We tend to cover most local stories that have to do with crime, sex or corruption, so I have no clue how we overlooked this gem of a story. Apparently, the police chief for Valley Brook has been charged with drug trafficking:
Melvin Martin Fisher Jr., 47, was arraigned Tuesday on one charge of drug trafficking, two charges of unlawful possession of a controlled drug with intent to distribute and one charge of unlawful possession of drug paraphernalia, according to Creek County court records.
Fisher was released Monday on $31,000 bail from the Creek County jail, court records show.
“They are accusing him of being in possession of 20 grams of methamphetamine and some quantity of marijuana,” said Rob Henson, Fisher's attorney...
Valley Brook is a town of fewer than 1,000 people, north of Moore.
Henson said Fisher on Monday asked for a temporary leave of absence, and that the assistant police chief be appointed to his post in the interim.
Capt. Mike Stamp, Valley Brook's assistant police chief, said he could not comment on the matter late Wednesday.

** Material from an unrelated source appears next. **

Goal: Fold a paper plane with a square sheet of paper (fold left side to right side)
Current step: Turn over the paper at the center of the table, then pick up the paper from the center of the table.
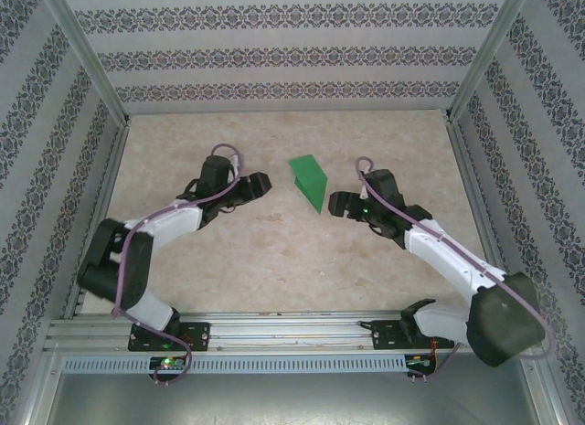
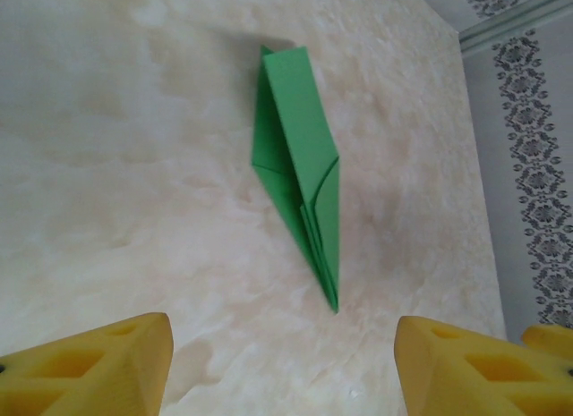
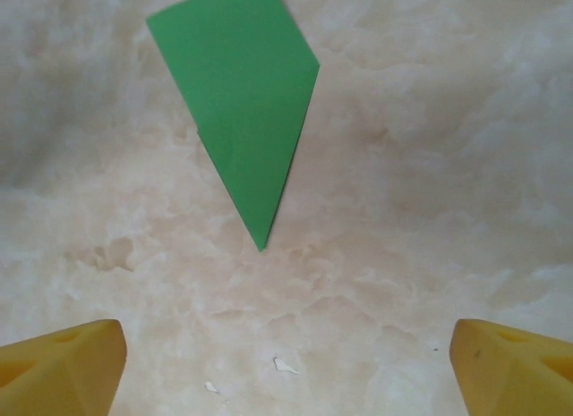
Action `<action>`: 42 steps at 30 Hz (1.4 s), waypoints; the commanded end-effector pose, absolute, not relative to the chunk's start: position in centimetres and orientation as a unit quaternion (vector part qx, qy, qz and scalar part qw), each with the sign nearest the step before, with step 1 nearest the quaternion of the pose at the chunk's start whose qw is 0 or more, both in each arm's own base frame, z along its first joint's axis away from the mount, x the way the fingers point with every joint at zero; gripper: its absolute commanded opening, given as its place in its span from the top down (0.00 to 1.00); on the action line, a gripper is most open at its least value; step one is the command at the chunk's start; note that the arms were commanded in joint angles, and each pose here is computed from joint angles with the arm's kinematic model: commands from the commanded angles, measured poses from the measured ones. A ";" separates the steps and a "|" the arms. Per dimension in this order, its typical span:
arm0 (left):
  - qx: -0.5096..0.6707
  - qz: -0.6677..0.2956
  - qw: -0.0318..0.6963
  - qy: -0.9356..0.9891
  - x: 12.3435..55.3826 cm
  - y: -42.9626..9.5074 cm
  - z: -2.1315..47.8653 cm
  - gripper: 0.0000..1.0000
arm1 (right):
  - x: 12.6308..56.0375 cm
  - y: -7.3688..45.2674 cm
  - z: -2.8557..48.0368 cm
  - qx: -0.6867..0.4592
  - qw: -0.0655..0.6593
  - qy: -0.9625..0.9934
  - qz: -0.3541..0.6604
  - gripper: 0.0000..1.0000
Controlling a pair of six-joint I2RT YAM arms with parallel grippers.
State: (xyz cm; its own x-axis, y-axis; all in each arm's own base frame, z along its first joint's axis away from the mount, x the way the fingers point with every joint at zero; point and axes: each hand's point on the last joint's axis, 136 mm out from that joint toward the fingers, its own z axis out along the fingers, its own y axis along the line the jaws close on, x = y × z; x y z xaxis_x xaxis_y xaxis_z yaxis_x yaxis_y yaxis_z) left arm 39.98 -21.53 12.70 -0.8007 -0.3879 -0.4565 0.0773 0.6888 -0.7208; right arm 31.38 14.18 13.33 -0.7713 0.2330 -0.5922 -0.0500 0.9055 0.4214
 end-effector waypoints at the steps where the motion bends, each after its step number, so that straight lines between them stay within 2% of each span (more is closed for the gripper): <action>1: -0.070 -0.432 0.317 0.841 42.3 -25.1 14.5 0.34 | 31.9 14.8 15.3 0.078 0.364 0.878 0.300 0.03; 18: -0.087 -0.443 0.270 0.850 48.9 -30.4 7.8 0.46 | 30.4 11.9 14.9 0.121 0.370 0.860 0.330 0.02; 21: -0.087 -0.442 0.265 0.853 49.5 -30.8 6.9 0.52 | 30.4 11.7 15.0 0.123 0.371 0.859 0.331 0.02; 27: -0.080 -0.449 0.255 0.853 50.3 -31.7 6.2 0.73 | 30.4 11.7 14.6 0.122 0.355 0.860 0.345 0.02; 30: -0.067 -0.451 0.255 0.853 50.2 -31.8 6.4 0.88 | 30.6 12.4 14.6 0.106 0.336 0.858 0.375 0.02; 33: -0.050 -0.455 0.253 0.852 49.5 -31.7 7.0 0.98 | 30.7 13.4 14.4 0.076 0.307 0.857 0.406 0.04; 36: -0.030 -0.470 0.247 0.847 48.1 -31.2 7.8 1.00 | 30.9 14.6 14.1 0.041 0.278 0.858 0.430 0.11; 42: 0.023 -0.503 0.224 0.834 42.8 -29.7 9.7 1.00 | 32.1 15.9 12.2 -0.007 0.252 0.858 0.447 0.14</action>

Fisher has been the police chief for more than 20 years, and an officer in the town for several years before that.
Yeah, this shouldn't surprise anyone. The the only thing more crooked than the Valley Brook Police Department is James Harden's teeth. They make the sheriff's department in Porky's look like an award-winning unit.
Of course, this can be expected. Valley Brook's top businesses are Little Darlings, Baby Dolls and Fancy's. That's classy. I'm pretty sure some girl named Alexis or Raven (depending on the day) even chairs the chamber of commerce.
One time in my early 20's, some guys I waited tables with and I went to Valley Brook to, uhm, play some golf. The golf scene there wasn't too great, so we decided to leave after one beer and go play a round on Reno and Meridian. While making our six block trek out-of-town and to I-35, a Valley Brooke Police Officer pulled us over for "driving suspiciously." Yep, three sober white guys obeying all traffic laws and driving down the road in a 1990 white Mitsubishi Galant sure look suspicious.
Even though we did nothing wrong, we were scared shitless. We had heard horror stories about Valley Brook. The cop did the typical routine. He asked questions, peered through the windows, asked if we were drinking, shined lights in our eyes, etc. He then went back to his car to checked our registration. He returned a few minutes later and let us go. Apparently he didn't find any meth, marijuana or CDs on us worth stealing.
That being said, we were lucky. I've heard plenty of horror stories about the Valley Brooke Police Department. I'm surprised we didn't get a ticket for having a dirty car or low tire pressure. And thank Gary England we didn't get caught having a lap dance.
One of my best friend's from high school — his name rhymes with Knes Wight — dated a stripper from Cover Girls. She was actually kind of cute. Her stage name was Desiree. She told us that there was a flashing strobe light in the club that the bouncer would set off whenever the cops were walking in the door to raid the place, which was almost a nightly occurrence.
When girls saw the flashing light, they knew to give really bad (a.k.a. distant) lap and dollar dances. But if girl didn't see the light and was caught being too "personal," she and the guy receiving the dance would be hauled to the Valley Brooke jail. They would then have to be bailed out, pay a fine, etc. These raids were so common that the dancers created their own quasi-insurance policy. If one dancer was taken to jail, the remaining dancers would pool the money together for bail and fine. That way, not one girl was stuck with a large bill from the jail.
Anyway, I have no clue if Desiree's story was true or if it was some urban legend, but it had a lasting impact on me. Now when I go on my bi-annual strip club voyage, I watch out for flashing strobe lights. And also know to stay the hell out of Valley Brook. Screw that place.